## Task to carry out
Leaving out all images, write out the records that follow exactly.

(Collection entries)
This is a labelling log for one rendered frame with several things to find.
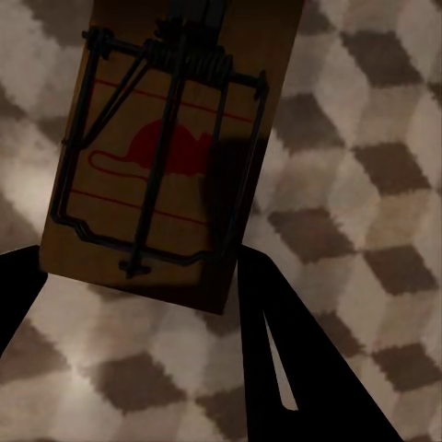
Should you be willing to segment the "mousetrap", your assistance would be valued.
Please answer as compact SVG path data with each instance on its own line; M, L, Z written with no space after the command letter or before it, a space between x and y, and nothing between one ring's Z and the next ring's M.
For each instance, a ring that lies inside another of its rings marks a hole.
M223 315L304 0L94 0L38 253Z

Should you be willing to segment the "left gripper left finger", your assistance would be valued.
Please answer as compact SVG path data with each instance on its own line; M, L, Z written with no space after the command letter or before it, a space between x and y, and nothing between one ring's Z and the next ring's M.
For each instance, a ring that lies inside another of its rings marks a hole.
M40 246L0 255L0 355L47 282L38 268Z

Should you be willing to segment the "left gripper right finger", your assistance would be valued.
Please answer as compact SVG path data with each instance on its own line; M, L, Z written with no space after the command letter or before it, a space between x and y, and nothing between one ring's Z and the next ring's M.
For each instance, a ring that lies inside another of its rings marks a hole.
M249 442L403 442L273 260L238 249ZM265 319L298 411L282 405Z

## Response to this task
This is a labelling log for one rendered frame with several things to find.
Should you be willing to segment the "mousetrap", your assistance would be valued.
Please answer as compact SVG path data with each instance on its own line; M, L, Z written with no space after the command letter or before it, a space between x and y, and nothing between one ring's Z and the next ring's M.
For each instance, a ring that lies inside another of its rings marks a hole.
M223 315L304 0L94 0L38 253Z

Should you be willing to segment the "left gripper left finger", your assistance would be valued.
Please answer as compact SVG path data with each instance on its own line; M, L, Z written with no space after the command letter or before it, a space between x and y, and nothing between one ring's Z and the next ring's M.
For each instance, a ring that lies inside another of its rings marks a hole.
M40 246L0 255L0 355L47 282L38 268Z

Should you be willing to segment the "left gripper right finger", your assistance would be valued.
Please answer as compact SVG path data with each instance on its own line; M, L, Z written with no space after the command letter or before it, a space between x and y, and nothing between one ring's Z and the next ring's M.
For each instance, a ring that lies inside another of its rings marks a hole.
M249 442L403 442L273 260L238 249ZM265 319L298 411L282 405Z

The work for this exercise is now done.